Mitten im Tode sind wir vom Leben umfangen.

Er ging dahin, wo seine Werke wohnen...
Mit angetürmtem Nacken ihm zur Seiten
trabt der Eroberer.
Aus tiefem Sande grinsen fremde Zeichen:
Gebeine sind es, die so leuchtend bleichen.
Vor rohen Hufen knirscht die heiße Wüste;
grün steigt ein Hügel auf und ruht
in Blumenkühle aus vom heißen Gleißen.
In träger Schräge ruht ein alter Faun
und glotzt in Weiten, die wie bald verloren ihm,
mit schwerem Auge, fremdbekümmert.
Ein Fäunlein, goldnes Stroh im roten Nacken,
reckt tief zum Quell die drallen Bäcklein nieder.

Genug gesehn! Ich will mir selber lauschen;
da kommt ein Wald, der soll mir rauschen!
Wie klopft des Mittags Angst! –
Gespannt und horchend, eine Harfe,
die starren, steilen Stämme.

Hoch und tückisch,
das seltsam bösgedrehte Horn voraus:

Das Einhorn...

Sinnig-wild
aufblickt des Märchens üppig-fremdes Auge.
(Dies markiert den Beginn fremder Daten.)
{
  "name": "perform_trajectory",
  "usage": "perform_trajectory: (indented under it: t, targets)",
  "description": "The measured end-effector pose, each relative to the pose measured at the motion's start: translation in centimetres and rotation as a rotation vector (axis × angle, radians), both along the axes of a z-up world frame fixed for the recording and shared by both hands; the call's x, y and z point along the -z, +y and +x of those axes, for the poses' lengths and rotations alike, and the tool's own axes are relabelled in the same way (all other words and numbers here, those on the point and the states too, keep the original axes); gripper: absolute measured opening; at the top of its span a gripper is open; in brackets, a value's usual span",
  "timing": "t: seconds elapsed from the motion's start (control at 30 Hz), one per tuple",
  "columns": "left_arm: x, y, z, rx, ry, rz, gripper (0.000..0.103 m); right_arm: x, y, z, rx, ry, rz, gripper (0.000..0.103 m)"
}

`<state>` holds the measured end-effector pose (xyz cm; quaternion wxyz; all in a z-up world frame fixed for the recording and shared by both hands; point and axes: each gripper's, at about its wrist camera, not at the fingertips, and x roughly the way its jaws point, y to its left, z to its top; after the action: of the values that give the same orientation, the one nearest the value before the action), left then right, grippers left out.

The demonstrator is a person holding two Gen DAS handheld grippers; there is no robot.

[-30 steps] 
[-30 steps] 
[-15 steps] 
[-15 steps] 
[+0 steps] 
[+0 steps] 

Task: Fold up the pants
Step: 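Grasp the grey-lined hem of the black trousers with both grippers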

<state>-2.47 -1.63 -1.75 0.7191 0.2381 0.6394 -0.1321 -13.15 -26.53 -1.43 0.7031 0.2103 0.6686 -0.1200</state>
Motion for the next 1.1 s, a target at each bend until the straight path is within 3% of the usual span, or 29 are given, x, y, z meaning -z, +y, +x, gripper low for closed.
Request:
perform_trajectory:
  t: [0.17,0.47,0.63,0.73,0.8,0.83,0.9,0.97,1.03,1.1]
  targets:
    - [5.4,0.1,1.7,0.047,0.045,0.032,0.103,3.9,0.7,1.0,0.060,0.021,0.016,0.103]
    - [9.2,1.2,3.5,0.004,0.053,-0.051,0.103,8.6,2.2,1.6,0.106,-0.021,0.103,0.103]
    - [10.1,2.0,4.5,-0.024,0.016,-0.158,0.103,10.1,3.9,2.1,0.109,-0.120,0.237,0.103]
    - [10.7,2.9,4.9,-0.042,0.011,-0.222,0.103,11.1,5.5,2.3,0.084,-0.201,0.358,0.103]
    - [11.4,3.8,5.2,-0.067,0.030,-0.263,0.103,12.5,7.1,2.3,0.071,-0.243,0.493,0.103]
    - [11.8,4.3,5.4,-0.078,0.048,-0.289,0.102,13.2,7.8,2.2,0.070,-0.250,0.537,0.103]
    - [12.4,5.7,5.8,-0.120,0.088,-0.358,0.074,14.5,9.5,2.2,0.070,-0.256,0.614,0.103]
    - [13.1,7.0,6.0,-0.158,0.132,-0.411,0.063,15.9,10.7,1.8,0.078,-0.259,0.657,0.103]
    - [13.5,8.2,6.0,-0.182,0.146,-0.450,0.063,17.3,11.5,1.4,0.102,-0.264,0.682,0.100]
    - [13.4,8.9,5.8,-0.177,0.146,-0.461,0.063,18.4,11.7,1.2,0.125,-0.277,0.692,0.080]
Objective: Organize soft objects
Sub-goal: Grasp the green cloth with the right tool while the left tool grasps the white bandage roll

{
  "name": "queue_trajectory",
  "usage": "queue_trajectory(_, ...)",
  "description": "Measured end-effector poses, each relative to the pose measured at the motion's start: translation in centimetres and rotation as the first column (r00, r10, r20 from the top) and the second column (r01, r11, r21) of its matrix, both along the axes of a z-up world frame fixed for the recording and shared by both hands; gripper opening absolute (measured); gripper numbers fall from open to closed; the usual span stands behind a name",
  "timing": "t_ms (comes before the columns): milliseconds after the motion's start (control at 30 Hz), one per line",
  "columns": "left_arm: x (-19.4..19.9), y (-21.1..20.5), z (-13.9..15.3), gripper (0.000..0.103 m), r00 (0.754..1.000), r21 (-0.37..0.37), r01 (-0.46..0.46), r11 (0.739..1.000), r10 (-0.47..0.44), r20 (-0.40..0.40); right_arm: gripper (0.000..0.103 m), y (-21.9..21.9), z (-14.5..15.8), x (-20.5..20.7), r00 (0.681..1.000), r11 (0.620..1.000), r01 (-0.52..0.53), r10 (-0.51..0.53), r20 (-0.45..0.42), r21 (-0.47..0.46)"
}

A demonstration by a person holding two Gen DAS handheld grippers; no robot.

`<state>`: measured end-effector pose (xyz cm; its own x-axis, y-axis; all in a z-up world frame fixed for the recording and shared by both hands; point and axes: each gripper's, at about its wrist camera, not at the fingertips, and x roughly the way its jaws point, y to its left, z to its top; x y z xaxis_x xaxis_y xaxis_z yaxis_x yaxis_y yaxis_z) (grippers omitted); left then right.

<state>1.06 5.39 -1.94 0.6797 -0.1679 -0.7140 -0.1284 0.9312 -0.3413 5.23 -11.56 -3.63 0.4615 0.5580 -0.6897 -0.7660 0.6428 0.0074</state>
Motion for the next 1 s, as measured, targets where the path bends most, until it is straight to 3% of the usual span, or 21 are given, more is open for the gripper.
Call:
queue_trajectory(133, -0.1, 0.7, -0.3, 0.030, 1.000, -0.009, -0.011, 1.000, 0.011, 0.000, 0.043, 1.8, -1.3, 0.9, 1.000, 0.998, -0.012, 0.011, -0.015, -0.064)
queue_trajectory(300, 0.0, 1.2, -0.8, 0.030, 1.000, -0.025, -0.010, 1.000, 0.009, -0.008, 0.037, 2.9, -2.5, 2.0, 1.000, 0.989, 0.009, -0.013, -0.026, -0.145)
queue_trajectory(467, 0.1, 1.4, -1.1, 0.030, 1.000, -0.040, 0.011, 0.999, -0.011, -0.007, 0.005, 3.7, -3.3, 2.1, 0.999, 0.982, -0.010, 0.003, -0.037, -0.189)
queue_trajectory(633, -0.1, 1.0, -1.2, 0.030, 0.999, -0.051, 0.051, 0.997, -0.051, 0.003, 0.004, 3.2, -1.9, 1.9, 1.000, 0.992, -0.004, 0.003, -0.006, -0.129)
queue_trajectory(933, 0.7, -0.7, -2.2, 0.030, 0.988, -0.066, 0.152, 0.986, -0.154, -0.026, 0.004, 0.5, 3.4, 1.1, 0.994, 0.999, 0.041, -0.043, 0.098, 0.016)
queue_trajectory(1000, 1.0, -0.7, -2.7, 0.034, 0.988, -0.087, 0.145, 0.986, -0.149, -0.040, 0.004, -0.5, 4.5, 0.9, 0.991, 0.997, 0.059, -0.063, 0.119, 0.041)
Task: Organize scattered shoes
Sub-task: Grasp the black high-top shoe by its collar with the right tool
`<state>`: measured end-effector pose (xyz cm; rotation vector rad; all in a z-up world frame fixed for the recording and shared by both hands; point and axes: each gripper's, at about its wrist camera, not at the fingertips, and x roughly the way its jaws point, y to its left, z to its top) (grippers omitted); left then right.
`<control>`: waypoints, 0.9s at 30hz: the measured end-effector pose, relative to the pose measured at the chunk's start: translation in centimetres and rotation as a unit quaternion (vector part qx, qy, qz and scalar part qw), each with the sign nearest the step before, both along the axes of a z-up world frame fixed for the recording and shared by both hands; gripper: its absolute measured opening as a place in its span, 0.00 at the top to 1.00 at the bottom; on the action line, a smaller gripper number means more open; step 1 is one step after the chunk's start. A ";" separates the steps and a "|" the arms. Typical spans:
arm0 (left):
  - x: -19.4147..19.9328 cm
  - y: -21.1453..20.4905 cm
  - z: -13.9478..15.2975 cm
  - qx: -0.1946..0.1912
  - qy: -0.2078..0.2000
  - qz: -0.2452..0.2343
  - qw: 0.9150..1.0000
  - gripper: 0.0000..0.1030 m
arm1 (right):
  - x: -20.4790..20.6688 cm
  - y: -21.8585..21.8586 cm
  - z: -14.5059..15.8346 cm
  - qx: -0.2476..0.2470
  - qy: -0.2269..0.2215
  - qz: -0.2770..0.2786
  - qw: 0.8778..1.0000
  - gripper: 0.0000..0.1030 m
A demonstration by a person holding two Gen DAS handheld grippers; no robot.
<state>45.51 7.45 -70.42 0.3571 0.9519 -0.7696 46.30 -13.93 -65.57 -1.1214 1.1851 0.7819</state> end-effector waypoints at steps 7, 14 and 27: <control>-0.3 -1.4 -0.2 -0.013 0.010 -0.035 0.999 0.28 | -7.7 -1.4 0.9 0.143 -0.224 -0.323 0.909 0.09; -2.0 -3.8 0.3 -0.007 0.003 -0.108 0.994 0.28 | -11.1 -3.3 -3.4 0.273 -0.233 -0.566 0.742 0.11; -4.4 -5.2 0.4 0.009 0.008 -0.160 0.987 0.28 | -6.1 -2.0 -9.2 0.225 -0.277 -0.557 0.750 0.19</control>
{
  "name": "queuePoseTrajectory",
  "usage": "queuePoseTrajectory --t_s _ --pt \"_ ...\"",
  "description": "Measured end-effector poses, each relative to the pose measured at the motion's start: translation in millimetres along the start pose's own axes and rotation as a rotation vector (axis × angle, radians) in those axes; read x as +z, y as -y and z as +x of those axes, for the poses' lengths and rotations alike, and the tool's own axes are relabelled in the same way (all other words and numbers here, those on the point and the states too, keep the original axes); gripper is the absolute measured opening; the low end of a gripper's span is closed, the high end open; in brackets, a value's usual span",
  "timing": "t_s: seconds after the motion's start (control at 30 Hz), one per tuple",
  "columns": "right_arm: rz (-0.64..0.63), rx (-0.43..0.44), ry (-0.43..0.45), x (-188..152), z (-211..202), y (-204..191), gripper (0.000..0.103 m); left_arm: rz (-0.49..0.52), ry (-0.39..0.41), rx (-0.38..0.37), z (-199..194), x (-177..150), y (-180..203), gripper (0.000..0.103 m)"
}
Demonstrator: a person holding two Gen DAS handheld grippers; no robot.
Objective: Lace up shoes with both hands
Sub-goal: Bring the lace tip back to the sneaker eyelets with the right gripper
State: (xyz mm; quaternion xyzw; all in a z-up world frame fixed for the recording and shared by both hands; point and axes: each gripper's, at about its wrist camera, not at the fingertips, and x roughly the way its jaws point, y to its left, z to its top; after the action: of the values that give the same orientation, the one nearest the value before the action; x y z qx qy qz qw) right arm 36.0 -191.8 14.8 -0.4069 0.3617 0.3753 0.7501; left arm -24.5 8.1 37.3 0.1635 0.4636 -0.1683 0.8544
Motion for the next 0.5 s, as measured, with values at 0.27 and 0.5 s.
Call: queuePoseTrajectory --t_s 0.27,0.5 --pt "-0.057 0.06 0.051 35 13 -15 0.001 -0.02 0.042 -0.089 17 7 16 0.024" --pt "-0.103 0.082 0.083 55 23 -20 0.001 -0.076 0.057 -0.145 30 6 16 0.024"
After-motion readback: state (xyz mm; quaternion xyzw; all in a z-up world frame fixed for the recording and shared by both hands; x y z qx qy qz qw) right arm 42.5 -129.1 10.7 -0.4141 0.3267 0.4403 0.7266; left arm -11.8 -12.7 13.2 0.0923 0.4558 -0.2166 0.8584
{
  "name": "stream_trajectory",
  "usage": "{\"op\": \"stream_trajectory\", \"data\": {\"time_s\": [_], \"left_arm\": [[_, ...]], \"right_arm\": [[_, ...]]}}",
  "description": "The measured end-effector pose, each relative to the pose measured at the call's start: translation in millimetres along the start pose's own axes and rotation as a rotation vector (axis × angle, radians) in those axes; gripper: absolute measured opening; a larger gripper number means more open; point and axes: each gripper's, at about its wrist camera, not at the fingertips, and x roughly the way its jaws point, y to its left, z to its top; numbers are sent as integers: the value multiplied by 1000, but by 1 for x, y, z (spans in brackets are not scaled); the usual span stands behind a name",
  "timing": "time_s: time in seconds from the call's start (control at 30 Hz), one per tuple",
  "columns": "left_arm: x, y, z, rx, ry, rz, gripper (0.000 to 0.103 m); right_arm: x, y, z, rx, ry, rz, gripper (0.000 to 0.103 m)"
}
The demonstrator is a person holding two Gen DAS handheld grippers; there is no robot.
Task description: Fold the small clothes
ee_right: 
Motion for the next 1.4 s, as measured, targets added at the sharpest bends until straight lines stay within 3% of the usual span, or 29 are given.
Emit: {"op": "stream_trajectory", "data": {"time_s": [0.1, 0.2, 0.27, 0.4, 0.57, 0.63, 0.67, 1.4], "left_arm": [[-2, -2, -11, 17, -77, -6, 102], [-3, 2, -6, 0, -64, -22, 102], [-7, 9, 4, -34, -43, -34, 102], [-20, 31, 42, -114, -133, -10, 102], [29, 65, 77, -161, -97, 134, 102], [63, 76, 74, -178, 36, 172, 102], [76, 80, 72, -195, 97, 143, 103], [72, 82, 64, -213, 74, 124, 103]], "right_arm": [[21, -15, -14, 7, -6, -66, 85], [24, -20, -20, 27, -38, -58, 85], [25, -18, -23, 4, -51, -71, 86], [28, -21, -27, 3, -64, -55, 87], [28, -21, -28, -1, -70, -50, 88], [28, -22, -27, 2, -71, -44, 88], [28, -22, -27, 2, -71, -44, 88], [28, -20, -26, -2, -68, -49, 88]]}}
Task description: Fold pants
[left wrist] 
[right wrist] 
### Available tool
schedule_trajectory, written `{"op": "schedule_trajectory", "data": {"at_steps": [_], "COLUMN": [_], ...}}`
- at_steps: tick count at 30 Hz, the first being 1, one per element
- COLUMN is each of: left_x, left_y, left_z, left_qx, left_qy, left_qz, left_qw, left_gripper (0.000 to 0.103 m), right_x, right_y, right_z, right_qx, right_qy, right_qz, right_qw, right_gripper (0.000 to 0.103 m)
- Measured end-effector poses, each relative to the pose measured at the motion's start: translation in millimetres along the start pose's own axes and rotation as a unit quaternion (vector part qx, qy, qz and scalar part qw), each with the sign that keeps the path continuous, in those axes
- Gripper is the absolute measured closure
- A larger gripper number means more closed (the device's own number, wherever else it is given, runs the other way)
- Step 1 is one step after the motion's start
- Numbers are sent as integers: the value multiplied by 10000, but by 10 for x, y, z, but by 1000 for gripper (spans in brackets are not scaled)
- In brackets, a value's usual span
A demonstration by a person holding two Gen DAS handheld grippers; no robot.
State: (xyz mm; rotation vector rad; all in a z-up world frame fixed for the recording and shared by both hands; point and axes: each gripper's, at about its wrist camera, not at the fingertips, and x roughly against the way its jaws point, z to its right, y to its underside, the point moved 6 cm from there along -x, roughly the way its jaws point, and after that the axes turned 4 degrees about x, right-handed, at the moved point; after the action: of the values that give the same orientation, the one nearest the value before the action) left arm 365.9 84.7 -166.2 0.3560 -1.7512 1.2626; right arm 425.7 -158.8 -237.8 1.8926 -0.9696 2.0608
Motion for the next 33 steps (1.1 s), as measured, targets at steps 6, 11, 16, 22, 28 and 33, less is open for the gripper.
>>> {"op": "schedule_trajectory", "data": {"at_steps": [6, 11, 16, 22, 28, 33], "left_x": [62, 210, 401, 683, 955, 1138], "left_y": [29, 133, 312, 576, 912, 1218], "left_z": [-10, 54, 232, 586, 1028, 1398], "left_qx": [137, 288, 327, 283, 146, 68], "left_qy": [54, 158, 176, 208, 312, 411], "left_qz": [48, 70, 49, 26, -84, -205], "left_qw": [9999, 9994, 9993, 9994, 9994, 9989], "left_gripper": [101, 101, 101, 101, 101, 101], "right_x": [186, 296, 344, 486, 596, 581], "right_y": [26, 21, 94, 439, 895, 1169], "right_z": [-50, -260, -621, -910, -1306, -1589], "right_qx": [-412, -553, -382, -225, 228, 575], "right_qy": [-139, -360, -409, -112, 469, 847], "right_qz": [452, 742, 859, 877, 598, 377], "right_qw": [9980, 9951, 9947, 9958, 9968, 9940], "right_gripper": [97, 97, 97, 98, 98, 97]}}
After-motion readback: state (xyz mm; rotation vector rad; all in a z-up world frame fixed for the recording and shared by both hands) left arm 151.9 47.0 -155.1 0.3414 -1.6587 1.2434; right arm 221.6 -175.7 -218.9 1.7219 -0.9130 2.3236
Da von der Rechten schwellend atmet's Raum,
hebt grüne Gipfel hoch noch über die blauen –
brausendes überstürzendes Bauen! –
und bietet der Erde, bietet dem Himmel Sträuße Schaum
und schlägt lustkreischend einen Purzelbaum:
und blickt wie Angst, wie Trauer der Unendlichkeit,
wie Irrsinn, wie wehlachend Spotten:

das wilde Element! –

Und Abend wird's; das Meer ging ferne schlafen.
Ein braunes Glöckelhäuslein.

Da steht, geneigt

das weiße, stille Haupt, der braune Mönch und geigt
und streut wie Blumen nieder

zu Füßen der Maria späte Glut.
Auf Zehen, seine Wangen voll und fromm,
ein Büblein lugt; leis zittert seiner Schwinge

blaugrüner Reif...

Er ging dahin, wo seine Werke wohnen;
sie leuchten heißer auf in ihrer Seele Saft,
die Urgeburten dieses großen Lebens!
Ein frohes Tosen wiehert der Stromsturz
nieder; die Wälder öffnen atmend
befreite Brust.
Und all die großen stummen Seelen
der ungeheuren Dinge und der wilden Welt:
»Du löstest unsere Lippen; unser Träumen,
unser Brausen war dir: das Leben!

Wie du den Wein in heitrer Andacht trankest,
so leicht bei hohem Lächeln neigt
dein Manneshaupt sich, da Freund Hein
auf seiner Fiedel dir so Wundersames geigt...«

In bleicher Stille ein zypressendichter Schlaf...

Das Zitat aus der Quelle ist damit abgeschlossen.